Niklas Stechele (links im Bild) zeigte trotz Niederlage einen starken Kampf gegen den späteren Vize-Europameister Zelimkhan Abakarov aus Albanien. © Jens Heinz

Die diesjährige Ringer-Europameisterschaft in Tirana ist alles andere als optimal verlaufen. Die beiden einzigen bayerischen Athleten im Aufgebot des Deutschen Ringer-Bundes, Christopher Kraemer und Niklas Stechele aus Westendorf, sind ohne Medaillen nach Hause zurückgekehrt.

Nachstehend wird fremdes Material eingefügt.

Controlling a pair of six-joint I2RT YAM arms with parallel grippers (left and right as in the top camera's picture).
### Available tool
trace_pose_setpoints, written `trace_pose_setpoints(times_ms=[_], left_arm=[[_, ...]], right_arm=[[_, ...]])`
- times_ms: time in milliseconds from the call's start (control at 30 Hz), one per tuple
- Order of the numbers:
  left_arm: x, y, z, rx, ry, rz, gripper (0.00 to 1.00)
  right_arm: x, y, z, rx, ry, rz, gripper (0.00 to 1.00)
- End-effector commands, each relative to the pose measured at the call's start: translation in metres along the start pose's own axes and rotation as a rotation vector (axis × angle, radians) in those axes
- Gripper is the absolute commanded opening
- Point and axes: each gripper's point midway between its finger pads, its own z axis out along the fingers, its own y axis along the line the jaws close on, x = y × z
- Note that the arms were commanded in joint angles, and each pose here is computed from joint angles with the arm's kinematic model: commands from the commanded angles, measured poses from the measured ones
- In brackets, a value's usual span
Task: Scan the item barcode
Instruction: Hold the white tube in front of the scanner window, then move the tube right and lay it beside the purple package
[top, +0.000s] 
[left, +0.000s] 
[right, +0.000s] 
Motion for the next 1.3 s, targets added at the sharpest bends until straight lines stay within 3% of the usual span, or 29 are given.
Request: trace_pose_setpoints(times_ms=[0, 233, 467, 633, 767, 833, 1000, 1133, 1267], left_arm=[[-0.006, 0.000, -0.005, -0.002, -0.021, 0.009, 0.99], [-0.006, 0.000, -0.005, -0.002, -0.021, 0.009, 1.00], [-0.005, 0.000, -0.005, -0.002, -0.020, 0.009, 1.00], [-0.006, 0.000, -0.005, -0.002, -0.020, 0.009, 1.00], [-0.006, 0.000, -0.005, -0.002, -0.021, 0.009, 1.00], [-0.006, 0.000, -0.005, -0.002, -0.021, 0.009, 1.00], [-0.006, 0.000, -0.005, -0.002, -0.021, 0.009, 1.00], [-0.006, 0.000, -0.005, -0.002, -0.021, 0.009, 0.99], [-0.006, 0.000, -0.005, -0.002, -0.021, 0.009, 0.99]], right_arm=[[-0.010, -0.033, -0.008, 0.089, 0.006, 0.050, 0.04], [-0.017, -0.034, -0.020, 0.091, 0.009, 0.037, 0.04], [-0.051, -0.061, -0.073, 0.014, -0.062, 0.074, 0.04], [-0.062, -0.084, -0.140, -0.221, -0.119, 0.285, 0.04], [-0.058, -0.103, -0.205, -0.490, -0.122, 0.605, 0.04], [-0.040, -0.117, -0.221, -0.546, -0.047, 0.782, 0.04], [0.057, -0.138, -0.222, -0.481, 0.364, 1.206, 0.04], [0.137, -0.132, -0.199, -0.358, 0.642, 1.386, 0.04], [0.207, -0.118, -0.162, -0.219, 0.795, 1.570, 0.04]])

Im Achtelfinale musste Kraemer im griechisch-römischen Stil gegen Abu Amaev ran. Bis kurz vor Kampfende lag der 30-Jährige im Limit bis 67 Kilo nur mit 3:4 zurück. Als er dann alles in die Waagschale warf, gab er weitere technische Punkte ab und verlor letztendlich mit 3:9. Da der Bulgare allerdings im Viertelfinale selbst scheiterte, war auch für Christopher Kraemer der Weg über die Hoffnungsrunde verbaut.

Groß waren auch die Erwartungen bei Niklas Stechele. Der letztjährige EM-Fünfte startete im Freistil bis 61 Kilo. Zum Auftakt stand ihm der Schweizer Nils Leutert gegenüber, der ihm überhaupt keine Probleme bereitete. Souverän gewann er technisch überlegen mit 11:0-Wertungspunkten. Im Viertelfinale wartete dann ein ganz anderes Kaliber auf den Westendorfer. Trotz eines starken Auftritts musste sich Stechele Zelimkhan Abakarov mit 2:6 geschlagen geben. Da der Serbe mit russischen Wurzeln das Finale erreichte, ging es für den 26-Jährigen in der Hoffnungsrunde am Schlusstag der kontinentalen Titelkämpfe wieder weiter. Sein Gegner war der Italiener Simone Piroddu. Nach einigen zum Teil fragwürdigen Entscheidungen des Kampfgerichts setzte sich der aus Sardinien stammende U20-Europameister von 2022 mit 6:3 durch. Damit war für Stechele das Turnier ebenfalls beendet.

Beide Westendorfer Aushängeschilder bereiten sich nun intensiv auf das nächste sportliche Event vor: Anfang Juni stehen in Elsenfeld (Unterfranken) die deutschen Einzelmeisterschaften auf dem Programm.